Sitecore “Batch” Connector, part 2: Import Content into Sitecore XM/XP

Introduction

This is the 2nd post of my “Sitecore Batch Import” series, describing the “Batch Importer” part of the entire solution, which imports previously downloaded content in JSON format into Sitecore XM/XP.

Please refer to the Sitecore “Batch” Connector, part 1: Download Content from Content Hub for an overview of the challenge and solution overall.

All posts in this Sitecore “Batch” Connector series

Import Approach

I’m using Sitecore PowerShell to read, parse, and import JSON content into Sitecore XM/XP CMS. The scheduled PowerShell task serves as a trigger, which wakes up every XX minutes and runs the script, described below.

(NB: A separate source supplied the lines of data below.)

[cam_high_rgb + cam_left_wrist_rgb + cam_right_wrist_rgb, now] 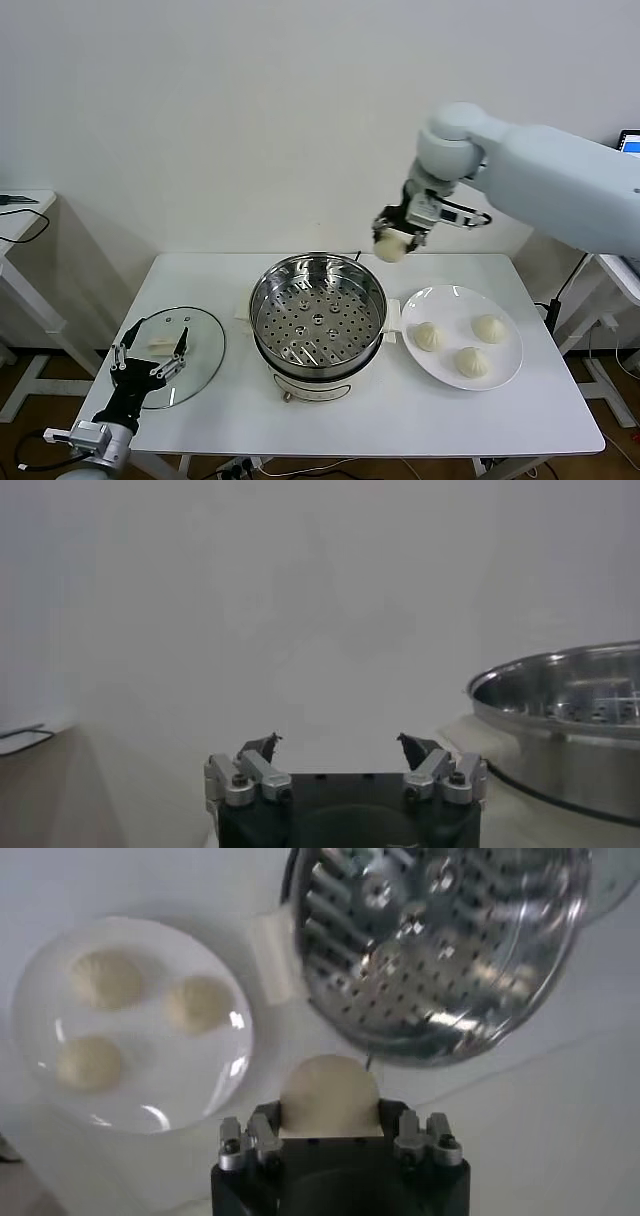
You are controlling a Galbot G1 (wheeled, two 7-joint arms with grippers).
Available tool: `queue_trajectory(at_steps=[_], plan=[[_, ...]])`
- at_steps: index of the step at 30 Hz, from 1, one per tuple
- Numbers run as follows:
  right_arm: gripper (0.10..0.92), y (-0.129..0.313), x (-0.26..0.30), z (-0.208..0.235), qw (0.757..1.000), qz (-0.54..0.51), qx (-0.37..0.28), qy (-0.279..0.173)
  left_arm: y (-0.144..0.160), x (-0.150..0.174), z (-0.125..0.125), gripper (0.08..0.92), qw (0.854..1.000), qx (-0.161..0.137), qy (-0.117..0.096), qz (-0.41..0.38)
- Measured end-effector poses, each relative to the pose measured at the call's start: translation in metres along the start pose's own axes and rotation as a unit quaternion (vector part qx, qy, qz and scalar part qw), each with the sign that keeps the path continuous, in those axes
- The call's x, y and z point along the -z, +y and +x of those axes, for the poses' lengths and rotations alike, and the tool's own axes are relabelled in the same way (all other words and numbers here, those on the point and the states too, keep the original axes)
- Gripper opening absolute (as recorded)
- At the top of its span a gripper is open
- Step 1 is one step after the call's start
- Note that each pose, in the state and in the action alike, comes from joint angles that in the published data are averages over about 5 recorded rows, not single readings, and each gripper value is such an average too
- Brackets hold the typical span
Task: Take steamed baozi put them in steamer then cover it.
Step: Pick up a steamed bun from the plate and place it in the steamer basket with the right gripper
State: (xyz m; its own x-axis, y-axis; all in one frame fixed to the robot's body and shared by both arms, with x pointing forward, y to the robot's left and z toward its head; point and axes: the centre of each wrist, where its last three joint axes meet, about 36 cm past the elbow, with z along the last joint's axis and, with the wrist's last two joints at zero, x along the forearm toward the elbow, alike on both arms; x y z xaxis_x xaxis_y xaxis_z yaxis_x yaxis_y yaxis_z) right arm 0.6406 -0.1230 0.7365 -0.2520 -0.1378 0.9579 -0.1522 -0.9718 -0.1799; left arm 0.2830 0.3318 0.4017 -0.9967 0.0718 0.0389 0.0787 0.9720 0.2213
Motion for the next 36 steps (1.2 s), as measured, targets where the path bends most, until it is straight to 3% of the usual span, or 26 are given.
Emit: queue_trajectory(at_steps=[14, 30, 36], plan=[[0.645, -0.063, 0.007, -0.079, 0.998, 0.055, 0.008, -0.038, 0.012, -0.004, 0.002, 0.823, 1.000, 0.009, 0.007, -0.006], [0.648, -0.071, 0.003, -0.143, 0.997, 0.034, 0.020, -0.060, 0.015, -0.005, 0.002, 0.823, 1.000, 0.011, 0.007, -0.006], [0.742, -0.070, 0.003, -0.155, 0.997, 0.030, 0.020, -0.063, 0.015, -0.006, 0.002, 0.823, 1.000, 0.011, 0.007, -0.006]])
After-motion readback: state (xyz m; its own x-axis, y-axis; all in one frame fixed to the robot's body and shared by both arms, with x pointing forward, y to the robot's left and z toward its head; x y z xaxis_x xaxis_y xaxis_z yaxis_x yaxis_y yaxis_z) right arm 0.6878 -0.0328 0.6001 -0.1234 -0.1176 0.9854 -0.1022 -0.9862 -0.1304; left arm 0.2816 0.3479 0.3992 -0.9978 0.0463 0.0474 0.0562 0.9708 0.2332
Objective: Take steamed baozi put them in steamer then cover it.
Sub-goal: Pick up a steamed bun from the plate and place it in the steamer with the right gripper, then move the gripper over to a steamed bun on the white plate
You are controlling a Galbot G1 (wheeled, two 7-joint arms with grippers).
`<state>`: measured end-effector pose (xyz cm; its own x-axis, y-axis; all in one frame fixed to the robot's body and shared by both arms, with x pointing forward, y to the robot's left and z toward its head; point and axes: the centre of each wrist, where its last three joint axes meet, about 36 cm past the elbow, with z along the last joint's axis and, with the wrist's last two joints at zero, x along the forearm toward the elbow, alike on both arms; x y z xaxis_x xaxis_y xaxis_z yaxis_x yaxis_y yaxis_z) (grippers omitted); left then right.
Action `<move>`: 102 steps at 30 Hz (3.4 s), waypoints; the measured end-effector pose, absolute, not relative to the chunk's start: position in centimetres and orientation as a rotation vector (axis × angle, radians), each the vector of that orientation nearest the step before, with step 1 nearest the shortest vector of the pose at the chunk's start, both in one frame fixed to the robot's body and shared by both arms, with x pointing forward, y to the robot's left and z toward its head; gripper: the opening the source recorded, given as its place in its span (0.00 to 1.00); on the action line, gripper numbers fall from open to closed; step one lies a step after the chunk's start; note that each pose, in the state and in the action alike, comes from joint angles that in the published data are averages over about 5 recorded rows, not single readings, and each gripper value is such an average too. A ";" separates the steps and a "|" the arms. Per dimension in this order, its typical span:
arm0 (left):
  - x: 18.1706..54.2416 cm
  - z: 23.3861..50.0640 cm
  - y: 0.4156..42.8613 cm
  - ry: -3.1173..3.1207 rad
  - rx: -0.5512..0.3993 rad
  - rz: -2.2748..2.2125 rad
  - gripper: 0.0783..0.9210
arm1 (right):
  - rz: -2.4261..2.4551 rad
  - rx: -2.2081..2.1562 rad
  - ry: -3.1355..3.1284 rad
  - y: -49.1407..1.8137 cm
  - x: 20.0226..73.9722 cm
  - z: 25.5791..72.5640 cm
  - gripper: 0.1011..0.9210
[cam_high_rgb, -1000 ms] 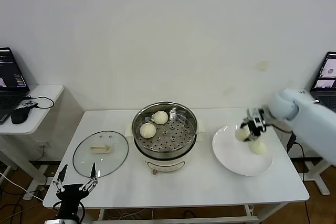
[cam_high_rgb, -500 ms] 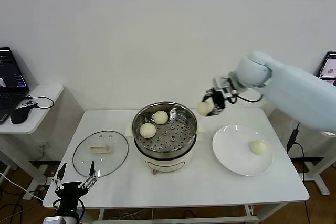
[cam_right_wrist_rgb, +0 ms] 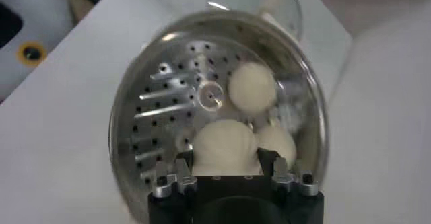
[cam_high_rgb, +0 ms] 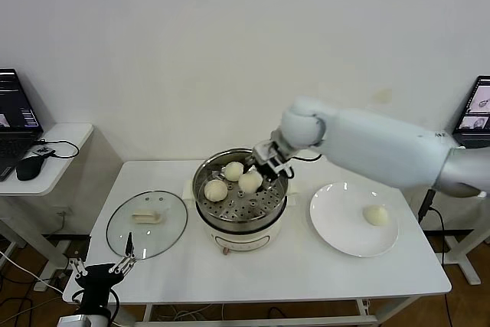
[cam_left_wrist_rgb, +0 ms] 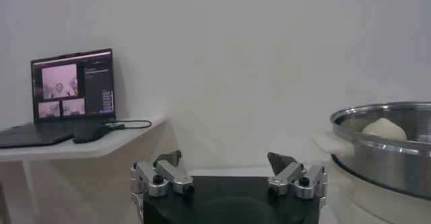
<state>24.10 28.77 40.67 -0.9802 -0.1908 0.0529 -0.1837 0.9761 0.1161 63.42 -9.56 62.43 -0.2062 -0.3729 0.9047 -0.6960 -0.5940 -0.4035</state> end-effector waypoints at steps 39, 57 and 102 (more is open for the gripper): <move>24.3 40.5 28.8 -3.065 0.299 -0.161 0.88 | 2.180 1.984 -0.959 -7.0 63.3 60.7 0.88; 24.6 40.9 28.7 -3.075 0.259 -0.181 0.88 | 1.769 1.459 -1.453 -21.2 64.6 66.4 0.88; 24.0 39.2 29.3 -3.011 0.261 -0.233 0.88 | 1.214 0.817 -1.464 -43.6 63.7 46.5 0.88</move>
<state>23.95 29.25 39.21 -0.9791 -0.1792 0.0965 -0.1622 0.9734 0.1615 63.73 -43.64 46.52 -0.2482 0.1023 0.9633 -0.9277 0.2611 -0.2668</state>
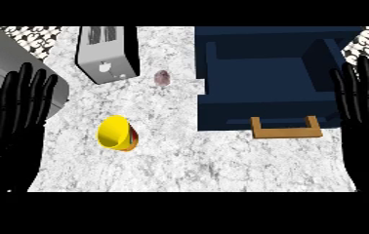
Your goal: Pick up the cup, place it into the drawer and close the drawer
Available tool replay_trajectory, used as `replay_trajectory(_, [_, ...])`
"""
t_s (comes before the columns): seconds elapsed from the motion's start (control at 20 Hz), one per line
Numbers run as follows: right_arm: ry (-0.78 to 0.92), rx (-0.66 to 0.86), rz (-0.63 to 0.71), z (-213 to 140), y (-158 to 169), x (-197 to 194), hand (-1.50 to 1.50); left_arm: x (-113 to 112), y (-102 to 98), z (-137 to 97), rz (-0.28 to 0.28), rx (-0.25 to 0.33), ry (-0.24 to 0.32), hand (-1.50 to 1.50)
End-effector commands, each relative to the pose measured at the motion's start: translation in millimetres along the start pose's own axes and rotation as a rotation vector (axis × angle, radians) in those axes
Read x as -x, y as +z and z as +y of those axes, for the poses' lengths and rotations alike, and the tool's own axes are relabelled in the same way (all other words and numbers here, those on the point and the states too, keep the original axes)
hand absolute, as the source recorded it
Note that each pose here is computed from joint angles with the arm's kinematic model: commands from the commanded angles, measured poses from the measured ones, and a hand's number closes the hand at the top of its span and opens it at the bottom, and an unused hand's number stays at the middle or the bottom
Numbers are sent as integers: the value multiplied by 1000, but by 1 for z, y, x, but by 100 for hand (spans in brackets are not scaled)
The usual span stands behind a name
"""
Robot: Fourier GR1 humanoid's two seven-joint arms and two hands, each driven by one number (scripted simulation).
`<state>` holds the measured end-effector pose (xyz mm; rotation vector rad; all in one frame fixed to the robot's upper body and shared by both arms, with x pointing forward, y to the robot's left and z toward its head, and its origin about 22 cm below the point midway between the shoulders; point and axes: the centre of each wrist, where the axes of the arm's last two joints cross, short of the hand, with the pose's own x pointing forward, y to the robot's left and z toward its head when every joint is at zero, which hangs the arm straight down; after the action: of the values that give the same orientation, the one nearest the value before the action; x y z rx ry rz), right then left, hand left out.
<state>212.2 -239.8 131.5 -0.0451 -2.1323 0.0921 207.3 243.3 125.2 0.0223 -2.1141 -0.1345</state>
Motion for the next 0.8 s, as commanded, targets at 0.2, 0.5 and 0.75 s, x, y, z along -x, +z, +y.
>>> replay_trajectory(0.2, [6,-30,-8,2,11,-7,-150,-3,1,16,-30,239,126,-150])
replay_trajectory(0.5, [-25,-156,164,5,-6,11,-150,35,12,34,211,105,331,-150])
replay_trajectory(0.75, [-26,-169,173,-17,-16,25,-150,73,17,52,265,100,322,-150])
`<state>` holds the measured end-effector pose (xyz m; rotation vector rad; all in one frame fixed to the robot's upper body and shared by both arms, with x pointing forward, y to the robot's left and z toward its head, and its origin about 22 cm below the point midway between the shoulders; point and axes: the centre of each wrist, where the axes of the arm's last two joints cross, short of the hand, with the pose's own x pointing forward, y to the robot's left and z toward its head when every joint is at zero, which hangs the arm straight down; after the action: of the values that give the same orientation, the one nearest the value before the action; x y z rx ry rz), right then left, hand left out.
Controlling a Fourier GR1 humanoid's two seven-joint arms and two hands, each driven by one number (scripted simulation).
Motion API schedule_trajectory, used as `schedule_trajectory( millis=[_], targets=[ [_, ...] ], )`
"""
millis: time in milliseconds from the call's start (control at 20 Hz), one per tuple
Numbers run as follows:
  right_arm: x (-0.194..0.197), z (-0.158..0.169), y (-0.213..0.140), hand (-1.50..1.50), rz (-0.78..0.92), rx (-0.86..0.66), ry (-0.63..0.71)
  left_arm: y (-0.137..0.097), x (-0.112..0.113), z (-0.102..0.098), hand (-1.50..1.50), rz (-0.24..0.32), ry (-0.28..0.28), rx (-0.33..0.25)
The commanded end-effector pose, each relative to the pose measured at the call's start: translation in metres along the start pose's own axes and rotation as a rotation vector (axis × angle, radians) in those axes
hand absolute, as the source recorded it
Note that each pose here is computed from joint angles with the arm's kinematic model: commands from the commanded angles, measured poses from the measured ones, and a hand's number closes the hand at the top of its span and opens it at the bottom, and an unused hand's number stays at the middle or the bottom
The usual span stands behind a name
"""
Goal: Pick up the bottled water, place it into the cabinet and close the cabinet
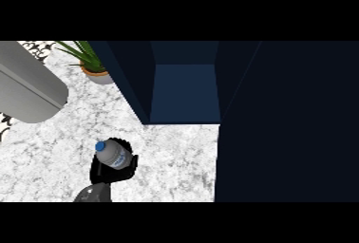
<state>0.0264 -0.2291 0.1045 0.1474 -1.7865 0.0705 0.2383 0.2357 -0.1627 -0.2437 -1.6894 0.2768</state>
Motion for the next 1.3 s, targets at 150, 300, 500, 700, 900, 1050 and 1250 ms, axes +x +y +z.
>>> schedule_trajectory(
  millis=[150, 300, 500, 700, 900, 1050, 1250],
  targets=[
    [0.026, 0.002, 0.001, -1.5, -0.012, 0.0, -0.023, -0.033, 0.01, -0.02, 1.5, 0.059, 0.013, -0.038],
    [0.019, -0.005, 0.001, -1.5, -0.021, 0.008, -0.034, -0.062, 0.015, -0.035, 1.5, 0.077, 0.044, -0.065],
    [0.02, -0.008, -0.003, -1.5, -0.027, -0.012, -0.041, -0.091, 0.043, -0.051, 1.5, 0.07, 0.027, -0.1],
    [0.01, -0.002, -0.006, -1.5, -0.038, -0.007, -0.024, -0.127, 0.063, -0.073, 1.5, -0.077, -0.063, -0.104],
    [0.0, -0.009, -0.006, -1.5, -0.028, 0.003, -0.032, -0.163, 0.084, -0.105, 1.5, -0.101, -0.049, -0.119],
    [0.012, 0.0, -0.008, -1.5, -0.023, -0.024, -0.056, -0.188, 0.087, -0.098, 1.5, -0.126, -0.053, -0.1],
    [0.01, -0.011, -0.013, -1.5, -0.017, -0.015, -0.051, -0.21, 0.104, -0.135, 1.5, -0.209, -0.045, -0.098]
  ],
)
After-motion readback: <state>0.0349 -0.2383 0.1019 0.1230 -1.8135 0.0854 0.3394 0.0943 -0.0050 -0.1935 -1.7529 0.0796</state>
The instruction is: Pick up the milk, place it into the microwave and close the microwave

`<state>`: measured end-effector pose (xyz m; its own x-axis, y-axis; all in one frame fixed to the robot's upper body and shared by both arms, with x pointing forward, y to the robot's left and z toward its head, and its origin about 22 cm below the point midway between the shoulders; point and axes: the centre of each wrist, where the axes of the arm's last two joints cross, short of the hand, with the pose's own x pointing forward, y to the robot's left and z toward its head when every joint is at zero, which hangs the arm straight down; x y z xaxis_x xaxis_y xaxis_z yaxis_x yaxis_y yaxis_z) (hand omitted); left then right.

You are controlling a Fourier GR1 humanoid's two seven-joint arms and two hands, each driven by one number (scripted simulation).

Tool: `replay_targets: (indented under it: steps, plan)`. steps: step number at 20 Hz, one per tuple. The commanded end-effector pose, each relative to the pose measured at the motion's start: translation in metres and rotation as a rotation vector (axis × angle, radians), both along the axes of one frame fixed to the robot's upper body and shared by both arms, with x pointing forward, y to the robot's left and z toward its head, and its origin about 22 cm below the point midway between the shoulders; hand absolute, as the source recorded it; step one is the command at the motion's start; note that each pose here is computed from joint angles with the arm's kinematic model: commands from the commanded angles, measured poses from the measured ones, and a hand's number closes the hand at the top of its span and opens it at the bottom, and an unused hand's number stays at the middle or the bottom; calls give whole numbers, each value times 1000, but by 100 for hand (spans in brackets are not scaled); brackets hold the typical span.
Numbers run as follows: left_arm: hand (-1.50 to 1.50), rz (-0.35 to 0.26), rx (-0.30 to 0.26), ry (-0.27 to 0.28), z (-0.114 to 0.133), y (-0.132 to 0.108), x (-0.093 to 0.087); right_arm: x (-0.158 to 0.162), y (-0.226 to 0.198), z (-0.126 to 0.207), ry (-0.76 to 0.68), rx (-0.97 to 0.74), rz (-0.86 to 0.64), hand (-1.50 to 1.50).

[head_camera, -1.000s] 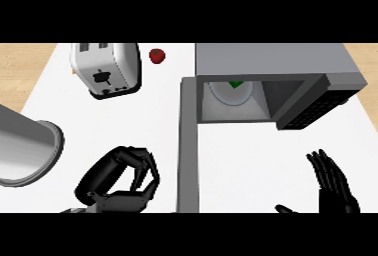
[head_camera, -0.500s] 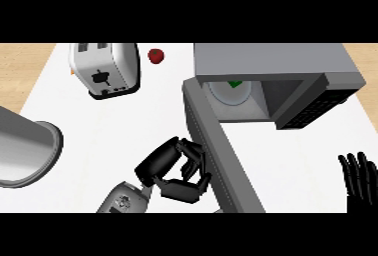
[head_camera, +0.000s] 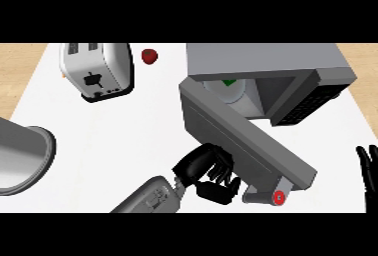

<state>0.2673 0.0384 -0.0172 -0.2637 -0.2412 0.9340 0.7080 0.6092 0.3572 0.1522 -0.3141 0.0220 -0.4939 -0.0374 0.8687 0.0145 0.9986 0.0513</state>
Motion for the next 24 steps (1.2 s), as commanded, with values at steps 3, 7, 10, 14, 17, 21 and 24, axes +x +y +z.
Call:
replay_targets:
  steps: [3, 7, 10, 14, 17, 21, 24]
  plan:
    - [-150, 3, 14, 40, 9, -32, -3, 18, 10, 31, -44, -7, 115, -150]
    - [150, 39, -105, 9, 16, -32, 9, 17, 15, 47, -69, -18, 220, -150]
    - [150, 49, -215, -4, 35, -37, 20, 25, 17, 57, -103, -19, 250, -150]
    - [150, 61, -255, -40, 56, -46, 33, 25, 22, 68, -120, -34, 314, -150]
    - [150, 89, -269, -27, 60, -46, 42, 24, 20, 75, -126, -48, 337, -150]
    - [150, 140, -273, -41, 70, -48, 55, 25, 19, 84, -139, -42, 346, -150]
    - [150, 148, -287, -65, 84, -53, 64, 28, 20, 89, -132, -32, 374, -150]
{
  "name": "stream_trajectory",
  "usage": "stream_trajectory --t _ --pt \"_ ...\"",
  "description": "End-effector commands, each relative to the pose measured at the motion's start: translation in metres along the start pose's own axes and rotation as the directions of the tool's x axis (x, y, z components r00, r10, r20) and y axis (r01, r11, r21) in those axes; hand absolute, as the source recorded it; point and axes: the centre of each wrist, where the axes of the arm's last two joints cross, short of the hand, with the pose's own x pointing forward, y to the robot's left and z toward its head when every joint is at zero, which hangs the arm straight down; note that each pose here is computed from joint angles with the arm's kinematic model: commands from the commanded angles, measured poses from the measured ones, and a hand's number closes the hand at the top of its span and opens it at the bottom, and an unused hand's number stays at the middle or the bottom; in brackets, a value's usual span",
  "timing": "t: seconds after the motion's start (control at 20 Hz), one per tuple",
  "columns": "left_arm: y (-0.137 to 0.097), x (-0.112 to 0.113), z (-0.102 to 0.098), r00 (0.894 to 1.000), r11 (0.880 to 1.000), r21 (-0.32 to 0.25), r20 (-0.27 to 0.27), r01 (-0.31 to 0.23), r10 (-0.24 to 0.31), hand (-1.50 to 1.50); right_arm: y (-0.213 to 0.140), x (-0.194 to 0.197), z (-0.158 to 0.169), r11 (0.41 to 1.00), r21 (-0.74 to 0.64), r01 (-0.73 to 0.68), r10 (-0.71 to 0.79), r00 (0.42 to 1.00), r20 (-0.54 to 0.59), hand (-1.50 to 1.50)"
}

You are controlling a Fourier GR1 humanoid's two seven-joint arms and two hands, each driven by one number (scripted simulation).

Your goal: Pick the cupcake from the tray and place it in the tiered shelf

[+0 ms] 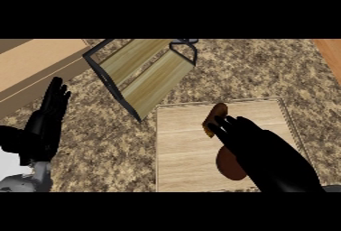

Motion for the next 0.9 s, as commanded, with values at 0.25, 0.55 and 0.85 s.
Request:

The PowerShell script, described below is performing the following steps:

  • Configuration Mapping: It reads the mapping configurations from specific items within the Sitecore content tree, located at /sitecore/system/Modules/CMP/Config. These configurations include all necessary connection strings and mapping details. For a more comprehensive understanding, please refer to this Sitecore documentation article.
  • Entity Mapping and Processing: For every mapped entity, the script locates new or unprocessed JSON files. It processes each file by invoking a PowerShell function, passing along the entity name and the file’s path as parameters.
  • Item Creation and Update: Inside the processing function, it reads the file contents as an array of objects, proceeding to create or update the corresponding Sitecore items.

Ensuring Sitecore ID Idempotency

When creating new items in the Sitecore content tree, the script enforces the use of item IDs provided in the source file. This contrasts with Sitecore’s default behavior of generating unique GUIDs for each new item. This ensures consistency, as the same item created multiple times retains the same Sitecore ID.

This method also streamlines the creation of relational fields in Sitecore (such as lists, droplists, and multilists), which represent related entities in Content Hub, negating the need for Sitecore index lookups. This not only enhances performance during synchronization but also eliminates index-related errors observed during high-volume item imports through Sitecore Connect for Content Hub.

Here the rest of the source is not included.